China has set higher grain and oilseed production targets and increased its 2025 budget for storing agricultural commodities in a bid to secure its long-term food security amid its trade war with the USA, World Grain reported from a Reuters article citing government data.
In a 5 March announcement, China set a production target of around 700M tonnes for 2025, compared to its 2024 target of 650M tonnes after a record harvest of 706.5M tonnes last year, the 6 March report said.
China also raised its 2025 budget for stockpiling grain, edible oils and other materials by 6.1% compared to the previous year to CNY131.66bn (US$18.12bn).
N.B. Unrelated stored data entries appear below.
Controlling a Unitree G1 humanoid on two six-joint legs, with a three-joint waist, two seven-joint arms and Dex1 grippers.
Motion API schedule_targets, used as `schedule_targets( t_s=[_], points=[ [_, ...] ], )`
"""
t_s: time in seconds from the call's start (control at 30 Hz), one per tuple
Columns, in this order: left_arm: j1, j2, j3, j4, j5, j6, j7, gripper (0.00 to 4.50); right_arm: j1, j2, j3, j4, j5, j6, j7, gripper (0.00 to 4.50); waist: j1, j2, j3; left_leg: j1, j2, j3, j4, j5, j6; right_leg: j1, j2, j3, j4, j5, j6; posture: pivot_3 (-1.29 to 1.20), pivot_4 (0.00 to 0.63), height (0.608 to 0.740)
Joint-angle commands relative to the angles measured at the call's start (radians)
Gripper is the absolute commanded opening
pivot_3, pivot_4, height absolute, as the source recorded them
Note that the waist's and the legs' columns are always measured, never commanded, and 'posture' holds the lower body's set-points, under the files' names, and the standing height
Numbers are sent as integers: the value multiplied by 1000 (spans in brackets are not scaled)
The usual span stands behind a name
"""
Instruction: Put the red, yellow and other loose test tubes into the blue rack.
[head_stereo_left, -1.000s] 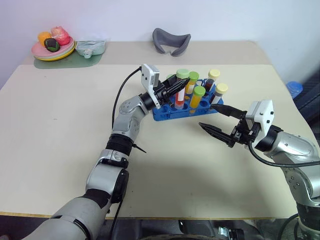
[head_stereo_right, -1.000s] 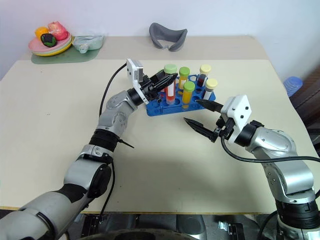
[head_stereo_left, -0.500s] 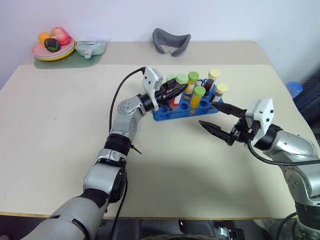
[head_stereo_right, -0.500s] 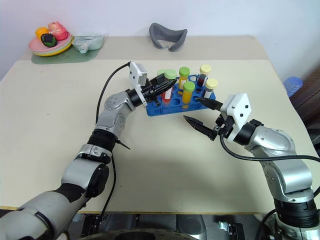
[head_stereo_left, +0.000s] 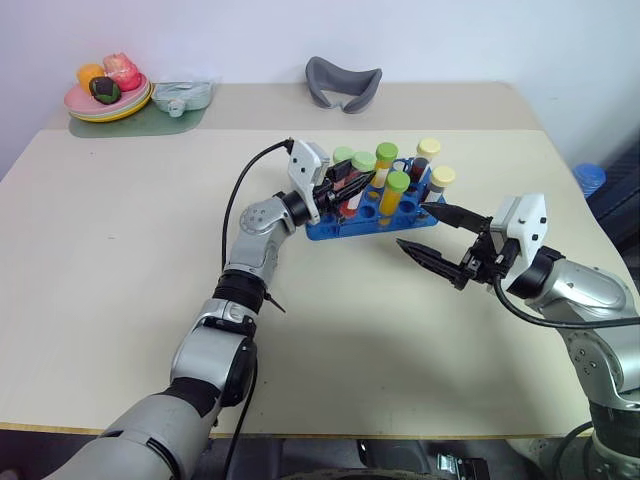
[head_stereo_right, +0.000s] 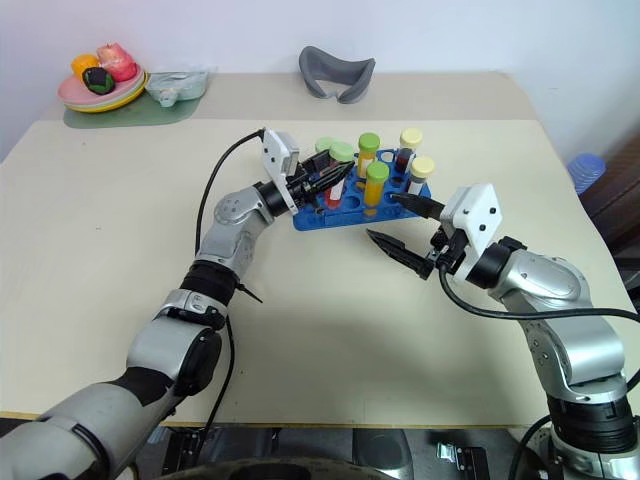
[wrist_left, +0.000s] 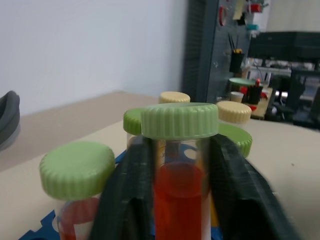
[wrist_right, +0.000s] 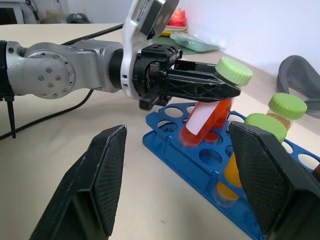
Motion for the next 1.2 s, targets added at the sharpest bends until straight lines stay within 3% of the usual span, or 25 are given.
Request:
schedule_targets(
  t_s=[0.03, 0.07, 0.33, 0.63, 0.97, 1.2],
  points=[
    [9, -12, 18, -48, -23, 9, 24, 3753, 6, 4, -21, -33, 13, -20, 6, 3298, 1, 0, 0, 0, 0, 0, 0, 0, 0, 0, 0, 0, 0, 0, 0, 0, 150, 740],
    [14, -13, 20, -61, -29, 14, 21, 4168, 8, 4, -22, -34, 14, -20, 7, 3298, 1, 0, 0, 0, 0, 0, 0, 0, 0, 0, 0, 0, 0, 0, 0, 0, 150, 740],
    [171, 62, 7, -416, -97, 205, -4, 4168, 46, -1, -40, -72, 28, 13, -22, 3298, -2, 0, 0, 1, 0, 0, 0, 0, 0, 0, 0, 0, 1, 0, 0, 0, 150, 740],
    [461, 359, 72, -877, -239, 529, -25, 4168, 302, 37, -163, -158, 62, 20, -70, 3298, 0, 1, 0, 1, 1, -1, -1, 0, 0, 0, 0, 0, 1, 0, 0, 0, 150, 740],
    [657, 582, 195, -1124, -392, 693, -60, 4168, 576, 123, -326, -81, 26, -122, -10, 3298, 0, 1, -1, 3, 1, -1, -1, 0, 0, 3, 0, 0, 1, 0, 0, 0, 150, 740],
    [751, 660, 222, -1172, -429, 712, -94, 4168, 640, 138, -386, 7, 27, -216, 56, 3298, -1, 1, -1, 4, 1, 0, -1, 0, 0, 4, 0, 0, 0, 0, -1, 0, 150, 740]
  ],
)
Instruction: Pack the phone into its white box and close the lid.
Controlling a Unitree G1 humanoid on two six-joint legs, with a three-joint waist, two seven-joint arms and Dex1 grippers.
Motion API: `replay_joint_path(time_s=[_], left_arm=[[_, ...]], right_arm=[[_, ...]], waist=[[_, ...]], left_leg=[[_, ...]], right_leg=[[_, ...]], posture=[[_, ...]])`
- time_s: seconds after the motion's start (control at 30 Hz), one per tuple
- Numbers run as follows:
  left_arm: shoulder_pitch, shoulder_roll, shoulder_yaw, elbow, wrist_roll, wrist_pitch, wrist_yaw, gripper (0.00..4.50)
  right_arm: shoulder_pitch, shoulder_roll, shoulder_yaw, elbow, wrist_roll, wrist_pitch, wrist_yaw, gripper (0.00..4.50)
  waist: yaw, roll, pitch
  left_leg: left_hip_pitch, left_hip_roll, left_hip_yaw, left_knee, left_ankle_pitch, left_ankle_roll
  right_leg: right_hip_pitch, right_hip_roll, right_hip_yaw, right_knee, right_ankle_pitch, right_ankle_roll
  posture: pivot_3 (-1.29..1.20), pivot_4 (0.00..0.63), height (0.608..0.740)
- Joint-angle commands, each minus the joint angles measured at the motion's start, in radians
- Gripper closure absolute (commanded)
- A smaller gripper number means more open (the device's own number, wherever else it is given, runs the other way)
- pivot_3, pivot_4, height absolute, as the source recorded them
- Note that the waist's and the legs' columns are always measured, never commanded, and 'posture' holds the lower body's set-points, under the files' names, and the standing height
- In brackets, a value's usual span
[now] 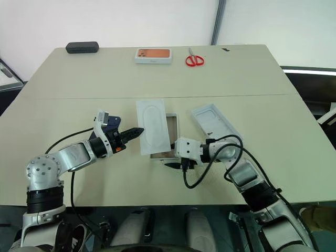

The world’s leading importer of agricultural goods for its 1.4bn people, China imported more than 157M tonnes of grains and soyabeans in 2024 but was aiming to cut its dependence on supplies that mainly come from Brazil and the USA, the report said.
On 4 March, the USA imposed a 20% tariff on all Chinese imports. This was on top of existing tariffs already in effect as a result of the ongoing trade tensions between the two countries which began in 2018 under Donald Trump’s first term as US president.
In response, China imposed additional tariffs on US soyabeans and sorghum and a 15% tariff on US wheat and corn.
According to customs data, the total value of China’s agriculture imports in 2024 dropped by 8% to US$215bn due to increased domestic agricultural output.
China was also planning to increase the construction and improve the connectivity of storage facilities for grain, cotton, sugar, meat and fertiliser, the World Grain report said.
China, which imports about 80% of the soyabeans it consumes, said it would expand the coverage of full-cost and production income insurance for soyabeans, a move intended to encourage farmers to plant the oilseed.
In addition, China said it would continue efforts to lower the use of soyabean meal in livestock feed.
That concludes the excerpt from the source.